There are a few key trends to look for if we want to identify the next multi-bagger. Firstly, we'd want to identify a growing return on capital employed (ROCE) and then alongside that, an ever-increasing base of capital employed. If you see this, it typically means it's a company with a great business model and plenty of profitable reinvestment opportunities. So when we looked at the ROCE trend of Badger Meter (NYSE:BMI) we really liked what we saw.
What Is Return On Capital Employed (ROCE)?
For those that aren't sure what ROCE is, it measures the amount of pre-tax profits a company can generate from the capital employed in its business. Analysts use this formula to calculate it for Badger Meter:
Return on Capital Employed = Earnings Before Interest and Tax (EBIT) ÷ (Total Assets - Current Liabilities)
0.22 = US$151m ÷ (US$803m - US$129m) (Based on the trailing twelve months to September 2024).
So, Badger Meter has an ROCE of 22%. In absolute terms that's a great return and it's even better than the Electronic industry average of 10%.
Above you can see how the current ROCE for Badger Meter compares to its prior returns on capital, but there's only so much you can tell from the past.
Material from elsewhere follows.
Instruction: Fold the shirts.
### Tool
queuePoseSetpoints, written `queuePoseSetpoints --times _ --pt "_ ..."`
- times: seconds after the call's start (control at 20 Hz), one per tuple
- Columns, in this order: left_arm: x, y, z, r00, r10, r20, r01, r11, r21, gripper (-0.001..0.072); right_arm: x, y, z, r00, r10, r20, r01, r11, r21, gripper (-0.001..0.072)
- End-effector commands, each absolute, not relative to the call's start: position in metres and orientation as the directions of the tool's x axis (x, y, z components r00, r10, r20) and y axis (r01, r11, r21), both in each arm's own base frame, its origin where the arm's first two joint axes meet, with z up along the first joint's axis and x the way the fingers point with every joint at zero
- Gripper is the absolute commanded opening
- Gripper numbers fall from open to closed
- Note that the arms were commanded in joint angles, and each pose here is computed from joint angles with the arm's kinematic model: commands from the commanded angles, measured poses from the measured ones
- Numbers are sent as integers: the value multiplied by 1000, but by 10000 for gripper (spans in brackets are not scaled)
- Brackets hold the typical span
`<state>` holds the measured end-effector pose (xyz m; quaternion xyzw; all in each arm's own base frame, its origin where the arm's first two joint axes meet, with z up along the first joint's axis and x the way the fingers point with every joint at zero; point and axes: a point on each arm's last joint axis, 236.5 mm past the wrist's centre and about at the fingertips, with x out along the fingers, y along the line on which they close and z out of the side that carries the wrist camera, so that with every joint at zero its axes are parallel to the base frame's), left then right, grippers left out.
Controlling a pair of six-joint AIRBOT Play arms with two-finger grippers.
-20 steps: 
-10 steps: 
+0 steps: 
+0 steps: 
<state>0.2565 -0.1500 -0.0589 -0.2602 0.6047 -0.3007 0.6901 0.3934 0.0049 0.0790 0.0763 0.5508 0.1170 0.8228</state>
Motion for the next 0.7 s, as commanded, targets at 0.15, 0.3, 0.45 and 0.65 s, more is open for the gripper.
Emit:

If you'd like to see what analysts are forecasting going forward, you should check out our free analyst report for Badger Meter .
What The Trend Of ROCE Can Tell Us
We like the trends that we're seeing from Badger Meter. Over the last five years, returns on capital employed have risen substantially to 22%. The amount of capital employed has increased too, by 88%. So we're very much inspired by what we're seeing at Badger Meter thanks to its ability to profitably reinvest capital.
The Bottom Line
All in all, it's terrific to see that Badger Meter is reaping the rewards from prior investments and is growing its capital base. And with the stock having performed exceptionally well over the last five years, these patterns are being accounted for by investors. With that being said, we still think the promising fundamentals mean the company deserves some further due diligence.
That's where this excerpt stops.